This work proposes a modular differentiable neuro-symbolic reasoning framework to address the challenge of efficiently and accurately integrating neural models with knowledge graphs in knowledge-intensive multi-hop question answering. The approach innovatively combines soft unification-based symbolic reasoning, a neural path evaluator, and a value-guided Monte Carlo tree exploration mechanism to jointly optimize reasoning accuracy and computational efficiency. Evaluated on standard KGQA benchmarks, the model achieves high answer accuracy while substantially reducing the number of expensive graph queries and model invocations, demonstrating its effectiveness and practicality.

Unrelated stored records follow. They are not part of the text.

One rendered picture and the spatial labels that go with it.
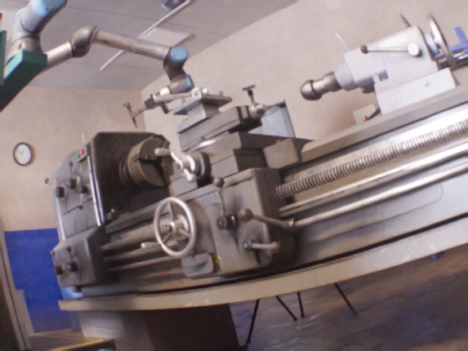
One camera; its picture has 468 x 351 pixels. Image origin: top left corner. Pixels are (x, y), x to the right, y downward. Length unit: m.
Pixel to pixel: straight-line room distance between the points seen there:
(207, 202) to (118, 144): 1.04
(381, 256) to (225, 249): 0.58
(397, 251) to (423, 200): 0.22
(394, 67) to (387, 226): 0.55
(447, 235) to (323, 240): 0.56
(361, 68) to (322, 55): 3.74
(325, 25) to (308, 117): 1.22
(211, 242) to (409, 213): 0.69
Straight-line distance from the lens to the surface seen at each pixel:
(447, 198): 1.35
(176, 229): 1.60
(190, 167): 1.55
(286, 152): 1.56
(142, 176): 2.32
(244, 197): 1.49
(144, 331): 2.19
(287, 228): 1.49
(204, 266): 1.62
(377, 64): 1.62
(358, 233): 1.47
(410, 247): 1.22
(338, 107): 5.18
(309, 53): 5.47
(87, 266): 2.32
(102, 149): 2.46
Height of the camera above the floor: 0.53
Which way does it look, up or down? 9 degrees up
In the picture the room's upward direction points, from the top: 13 degrees counter-clockwise
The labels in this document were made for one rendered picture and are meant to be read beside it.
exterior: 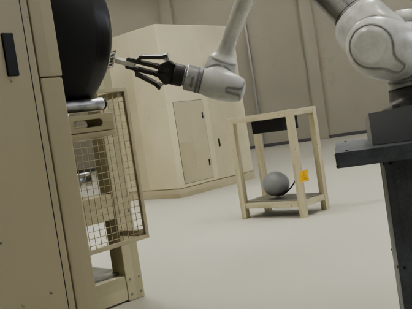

Large pretrained language models and neural reasoning systems have advanced many natural language tasks, yet they remain challenged by knowledge-intensive queries that require precise, structured multi-hop inference. Knowledge graphs provide a compact symbolic substrate for factual grounding, but integrating graph structure with neural models is nontrivial: naively embedding graph facts into prompts leads to inefficiency and fragility, while purely symbolic or search-heavy approaches can be costly in retrievals and lack gradient-based refinement. We introduce NeuroSymActive, a modular framework that combines a differentiable neural-symbolic reasoning layer with an active, value-guided exploration controller for Knowledge Graph Question Answering. The method couples soft-unification style symbolic modules with a neural path evaluator and a Monte-Carlo style exploration policy that prioritizes high-value path expansions. Empirical results on standard KGQA benchmarks show that NeuroSymActive attains strong answer accuracy while reducing the number of expensive graph lookups and model calls compared to common retrieval-augmented baselines.